Although pictures appear in the entries below, leave them out and print exactly the lines from the first line through the line containing "Pixel (82, 421)".

#####

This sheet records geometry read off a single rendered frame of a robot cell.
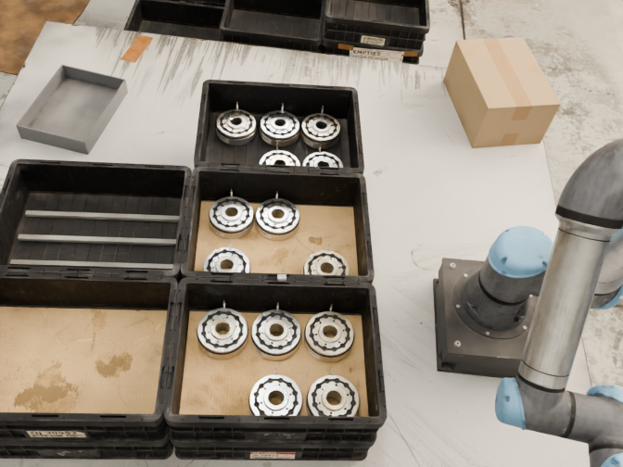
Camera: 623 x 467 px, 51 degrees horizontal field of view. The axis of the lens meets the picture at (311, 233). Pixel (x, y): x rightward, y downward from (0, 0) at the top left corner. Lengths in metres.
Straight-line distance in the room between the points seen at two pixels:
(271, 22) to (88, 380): 1.88
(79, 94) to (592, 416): 1.60
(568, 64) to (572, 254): 2.72
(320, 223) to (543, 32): 2.53
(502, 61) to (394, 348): 0.96
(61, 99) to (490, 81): 1.25
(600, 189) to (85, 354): 0.99
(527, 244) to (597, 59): 2.51
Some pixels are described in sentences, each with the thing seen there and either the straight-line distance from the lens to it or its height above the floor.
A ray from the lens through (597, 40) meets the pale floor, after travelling 3.95.
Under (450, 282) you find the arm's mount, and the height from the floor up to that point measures 0.80.
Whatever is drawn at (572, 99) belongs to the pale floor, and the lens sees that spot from 3.48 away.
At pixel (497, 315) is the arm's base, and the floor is 0.85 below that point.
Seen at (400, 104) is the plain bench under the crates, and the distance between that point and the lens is 2.06.
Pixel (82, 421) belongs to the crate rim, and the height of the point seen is 0.93.
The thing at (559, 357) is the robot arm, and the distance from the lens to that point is 1.07.
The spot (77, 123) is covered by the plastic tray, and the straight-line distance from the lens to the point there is 1.98.
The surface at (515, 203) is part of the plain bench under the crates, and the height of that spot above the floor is 0.70.
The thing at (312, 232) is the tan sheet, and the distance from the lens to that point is 1.52.
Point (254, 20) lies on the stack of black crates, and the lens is 2.86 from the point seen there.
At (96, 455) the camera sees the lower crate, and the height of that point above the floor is 0.72.
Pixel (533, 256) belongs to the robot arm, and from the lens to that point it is 1.35.
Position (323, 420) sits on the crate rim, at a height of 0.93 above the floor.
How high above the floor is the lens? 2.05
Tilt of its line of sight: 53 degrees down
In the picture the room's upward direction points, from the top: 8 degrees clockwise
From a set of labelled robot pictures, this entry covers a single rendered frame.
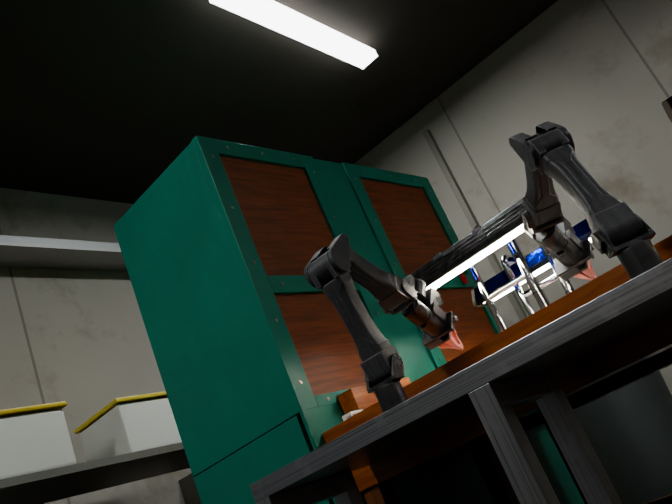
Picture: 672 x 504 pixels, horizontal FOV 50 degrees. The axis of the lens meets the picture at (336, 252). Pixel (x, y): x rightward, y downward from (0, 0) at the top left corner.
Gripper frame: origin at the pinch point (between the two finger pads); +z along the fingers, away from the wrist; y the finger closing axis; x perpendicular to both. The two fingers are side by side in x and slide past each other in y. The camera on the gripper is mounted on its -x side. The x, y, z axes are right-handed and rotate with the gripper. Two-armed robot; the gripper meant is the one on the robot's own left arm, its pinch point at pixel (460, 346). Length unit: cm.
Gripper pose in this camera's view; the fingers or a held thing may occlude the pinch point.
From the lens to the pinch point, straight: 196.7
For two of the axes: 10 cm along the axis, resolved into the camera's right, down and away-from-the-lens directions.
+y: -6.6, 5.1, 5.5
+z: 7.4, 5.7, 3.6
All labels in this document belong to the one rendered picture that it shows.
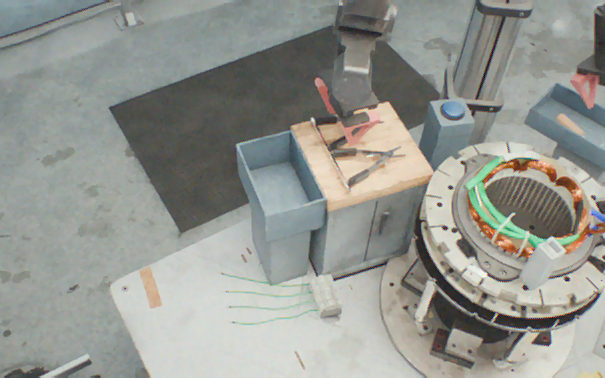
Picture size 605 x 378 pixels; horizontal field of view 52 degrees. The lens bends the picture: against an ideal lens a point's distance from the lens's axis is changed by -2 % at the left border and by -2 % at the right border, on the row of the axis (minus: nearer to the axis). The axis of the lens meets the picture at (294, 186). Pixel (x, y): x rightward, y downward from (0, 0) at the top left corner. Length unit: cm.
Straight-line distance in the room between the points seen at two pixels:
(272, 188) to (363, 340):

#####

## Result below:
This sheet records geometry read off a single rendered frame of a robot cell.
Camera: 623 x 467 px, 51 degrees horizontal field of view. The axis of the lens meets the picture at (311, 233). Pixel (x, y): x rightward, y downward from (0, 0) at the top left corner. Lengths in metres.
Straight-line distance in the room between the points seen at two pixels:
(271, 22) to (88, 380): 1.88
(79, 94) to (592, 416): 1.60
(568, 64) to (572, 254): 2.72
(320, 223) to (543, 32): 2.53
(502, 61) to (394, 348): 0.96
(61, 99) to (490, 81): 1.25
(600, 189) to (85, 354): 0.99
(527, 244) to (597, 59): 2.51
Some pixels are described in sentences, each with the thing seen there and either the straight-line distance from the lens to it or its height above the floor.
A ray from the lens through (597, 40) meets the pale floor, after travelling 3.95.
Under (450, 282) you find the arm's mount, and the height from the floor up to that point measures 0.80.
Whatever is drawn at (572, 99) belongs to the pale floor, and the lens sees that spot from 3.48 away.
At pixel (497, 315) is the arm's base, and the floor is 0.85 below that point.
Seen at (400, 104) is the plain bench under the crates, and the distance between that point and the lens is 2.06.
Pixel (82, 421) belongs to the crate rim, and the height of the point seen is 0.93.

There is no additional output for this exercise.